Please help me solve this.
Consider for every real number $a$ the linear system of equations: $$ \begin{align} x +( a + 1 )y + a^2 z &= a^3 \\ (1-a)x +( 1 - 2a )y &= a^3 \\ x +( a + 1 )y + az &= a^2 \\ \end{align} $$
- Find the solution for $a = 2$;
- Find the values of a for which the system has no solution, infinitely many solutions, and a unique solution;
- Find the solution for $a = -1$.
You can write $$ \left( \begin{array}{ccc} 1 & a+1 & a^{2} \\ 1-a & 1-2a & 0 \\ 1 & a+1 & a% \end{array}% \right) \left( \begin{array}{c} x \\ y \\ z% \end{array}% \right) =\mathbf{A\cdot }\left( \begin{array}{c} x \\ y \\ z% \end{array}% \right) =\left( \begin{array}{c} a^{3} \\ a^{3} \\ a^{2}% \end{array}% \right) . $$ In general, if $\det \mathbf{A}\neq 0$, $\mathbf{A}$ is invertible and you have a unique solution.

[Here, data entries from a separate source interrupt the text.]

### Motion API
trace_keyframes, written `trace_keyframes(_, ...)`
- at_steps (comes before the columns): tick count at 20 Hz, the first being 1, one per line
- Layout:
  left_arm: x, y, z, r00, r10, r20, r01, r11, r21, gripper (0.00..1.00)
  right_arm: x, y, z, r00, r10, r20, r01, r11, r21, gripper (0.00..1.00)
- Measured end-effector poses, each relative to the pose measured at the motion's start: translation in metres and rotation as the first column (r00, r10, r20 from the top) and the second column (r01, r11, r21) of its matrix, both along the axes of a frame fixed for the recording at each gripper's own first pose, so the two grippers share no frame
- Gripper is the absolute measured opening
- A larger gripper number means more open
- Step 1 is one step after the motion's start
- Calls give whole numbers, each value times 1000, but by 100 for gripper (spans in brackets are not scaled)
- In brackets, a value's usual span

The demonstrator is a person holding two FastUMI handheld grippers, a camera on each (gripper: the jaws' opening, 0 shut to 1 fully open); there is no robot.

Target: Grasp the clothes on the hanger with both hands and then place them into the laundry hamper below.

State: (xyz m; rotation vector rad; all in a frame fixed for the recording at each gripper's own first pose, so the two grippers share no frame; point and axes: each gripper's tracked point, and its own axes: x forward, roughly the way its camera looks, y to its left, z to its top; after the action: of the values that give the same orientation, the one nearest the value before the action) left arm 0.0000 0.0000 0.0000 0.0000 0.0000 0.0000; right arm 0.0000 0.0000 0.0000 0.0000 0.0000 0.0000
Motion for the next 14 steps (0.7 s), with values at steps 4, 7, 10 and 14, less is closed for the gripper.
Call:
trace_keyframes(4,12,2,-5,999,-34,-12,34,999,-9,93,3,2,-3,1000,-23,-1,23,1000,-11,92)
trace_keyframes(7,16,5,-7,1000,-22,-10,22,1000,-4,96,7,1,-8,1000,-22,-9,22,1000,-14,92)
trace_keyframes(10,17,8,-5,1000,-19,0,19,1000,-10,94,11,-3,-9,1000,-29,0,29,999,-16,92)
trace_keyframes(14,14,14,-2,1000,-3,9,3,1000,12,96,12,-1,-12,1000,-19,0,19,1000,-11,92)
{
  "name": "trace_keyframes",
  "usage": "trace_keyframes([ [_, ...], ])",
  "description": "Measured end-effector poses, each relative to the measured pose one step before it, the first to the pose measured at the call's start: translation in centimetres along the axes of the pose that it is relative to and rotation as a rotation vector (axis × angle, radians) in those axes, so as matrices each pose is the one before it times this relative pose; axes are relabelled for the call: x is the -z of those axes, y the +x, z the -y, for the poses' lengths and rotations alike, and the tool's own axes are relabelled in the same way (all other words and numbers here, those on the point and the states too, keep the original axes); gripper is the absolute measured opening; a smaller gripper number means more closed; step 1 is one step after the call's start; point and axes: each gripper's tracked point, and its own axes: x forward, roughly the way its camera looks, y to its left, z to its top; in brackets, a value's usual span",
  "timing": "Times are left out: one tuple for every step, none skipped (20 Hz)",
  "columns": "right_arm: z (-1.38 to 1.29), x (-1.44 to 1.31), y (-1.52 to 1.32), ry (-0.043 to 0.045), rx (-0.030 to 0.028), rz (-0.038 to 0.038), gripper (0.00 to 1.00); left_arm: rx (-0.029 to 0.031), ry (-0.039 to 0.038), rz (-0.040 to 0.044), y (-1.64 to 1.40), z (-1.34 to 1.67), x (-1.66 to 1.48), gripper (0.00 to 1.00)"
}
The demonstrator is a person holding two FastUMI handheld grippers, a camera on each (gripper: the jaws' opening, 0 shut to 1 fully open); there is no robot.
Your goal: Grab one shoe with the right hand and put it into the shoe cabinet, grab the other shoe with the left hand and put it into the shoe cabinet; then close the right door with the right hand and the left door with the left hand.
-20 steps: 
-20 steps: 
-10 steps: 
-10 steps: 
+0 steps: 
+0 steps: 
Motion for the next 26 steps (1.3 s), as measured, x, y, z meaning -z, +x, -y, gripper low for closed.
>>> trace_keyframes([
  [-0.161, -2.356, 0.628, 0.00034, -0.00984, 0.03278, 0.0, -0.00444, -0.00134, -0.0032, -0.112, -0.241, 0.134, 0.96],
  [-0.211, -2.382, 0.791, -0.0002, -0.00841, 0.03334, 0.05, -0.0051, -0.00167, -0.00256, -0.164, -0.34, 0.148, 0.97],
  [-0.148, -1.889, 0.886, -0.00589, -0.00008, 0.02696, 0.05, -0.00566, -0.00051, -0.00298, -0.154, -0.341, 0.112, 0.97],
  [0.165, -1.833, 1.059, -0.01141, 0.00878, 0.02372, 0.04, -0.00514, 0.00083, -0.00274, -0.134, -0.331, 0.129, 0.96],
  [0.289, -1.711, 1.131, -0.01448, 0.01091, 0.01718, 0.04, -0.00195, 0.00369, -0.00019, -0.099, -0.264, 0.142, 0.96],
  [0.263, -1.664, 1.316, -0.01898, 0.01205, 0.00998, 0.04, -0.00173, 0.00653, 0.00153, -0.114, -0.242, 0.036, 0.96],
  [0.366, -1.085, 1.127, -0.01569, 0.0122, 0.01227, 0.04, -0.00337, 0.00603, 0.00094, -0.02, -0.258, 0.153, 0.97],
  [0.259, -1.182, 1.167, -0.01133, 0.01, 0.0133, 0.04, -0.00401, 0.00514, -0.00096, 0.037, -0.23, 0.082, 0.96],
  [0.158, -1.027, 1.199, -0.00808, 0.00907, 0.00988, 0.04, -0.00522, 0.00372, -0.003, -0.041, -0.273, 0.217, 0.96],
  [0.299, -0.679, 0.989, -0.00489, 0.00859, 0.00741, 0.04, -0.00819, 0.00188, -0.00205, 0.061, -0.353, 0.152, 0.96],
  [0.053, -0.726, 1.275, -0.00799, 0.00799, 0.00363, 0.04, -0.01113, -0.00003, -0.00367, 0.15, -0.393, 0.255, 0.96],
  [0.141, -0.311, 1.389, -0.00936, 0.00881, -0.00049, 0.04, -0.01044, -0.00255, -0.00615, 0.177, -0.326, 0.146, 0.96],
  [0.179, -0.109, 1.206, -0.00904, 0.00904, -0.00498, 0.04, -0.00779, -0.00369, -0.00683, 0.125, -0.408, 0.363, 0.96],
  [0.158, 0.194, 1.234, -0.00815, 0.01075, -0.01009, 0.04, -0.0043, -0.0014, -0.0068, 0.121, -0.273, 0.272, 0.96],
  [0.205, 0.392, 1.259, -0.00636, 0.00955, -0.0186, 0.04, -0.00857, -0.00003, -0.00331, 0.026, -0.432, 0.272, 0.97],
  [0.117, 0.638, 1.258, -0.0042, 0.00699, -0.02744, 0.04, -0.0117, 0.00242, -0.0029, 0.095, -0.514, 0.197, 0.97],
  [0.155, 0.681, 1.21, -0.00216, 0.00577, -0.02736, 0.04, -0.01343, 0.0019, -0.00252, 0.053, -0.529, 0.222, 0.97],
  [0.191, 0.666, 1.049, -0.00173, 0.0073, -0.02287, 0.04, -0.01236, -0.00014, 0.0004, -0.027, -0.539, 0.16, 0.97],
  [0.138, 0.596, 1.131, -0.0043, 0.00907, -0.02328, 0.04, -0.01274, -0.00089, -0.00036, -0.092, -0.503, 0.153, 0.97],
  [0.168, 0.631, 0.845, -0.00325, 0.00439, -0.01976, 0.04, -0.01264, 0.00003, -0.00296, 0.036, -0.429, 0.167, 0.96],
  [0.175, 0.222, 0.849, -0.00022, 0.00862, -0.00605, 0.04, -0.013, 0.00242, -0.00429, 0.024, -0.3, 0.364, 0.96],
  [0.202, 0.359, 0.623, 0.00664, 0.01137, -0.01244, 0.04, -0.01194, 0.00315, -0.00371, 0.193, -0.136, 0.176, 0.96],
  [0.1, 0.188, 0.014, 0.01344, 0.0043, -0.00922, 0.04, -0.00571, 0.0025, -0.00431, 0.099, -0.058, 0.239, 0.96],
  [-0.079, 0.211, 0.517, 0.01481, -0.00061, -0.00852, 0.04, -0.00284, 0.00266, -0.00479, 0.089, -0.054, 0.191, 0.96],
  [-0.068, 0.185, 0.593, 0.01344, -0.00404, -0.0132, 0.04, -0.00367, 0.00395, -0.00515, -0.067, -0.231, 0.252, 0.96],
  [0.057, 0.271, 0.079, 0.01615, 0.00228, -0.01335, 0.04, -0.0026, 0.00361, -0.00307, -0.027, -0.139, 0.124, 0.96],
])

If you subtract the third equation from the first you obtain $$ \mathbf{B}\left( \begin{array}{c} x \\ y \\ z% \end{array}% \right) =\left( \begin{array}{ccc} 0 & 0 & a(a-1) \\ 1-a & 1-2a & 0 \\ 1 & a+1 & a% \end{array}% \right) \left( \begin{array}{c} x \\ y \\ z% \end{array}% \right) =\left( \begin{array}{c} a^{2}(a-1) \\ a^{3} \\ a^{2}% \end{array}% \right) $$ Here $$ \det \mathbf{B}=a(a-1)\{(1-a)(1+a)-1+2a\}=a^{2}(a-1)(2-a), $$ which vanishes for $a=0,1,2$. For $a=1$, $z$ is undetermined and you can have an infinite number of solutions. In this case you find $x$ and $y$ by substituting $a=1$. If $a=0$ then we have $x=y=0$ and $z$ is undetermined. The case $a=2$ you already considered.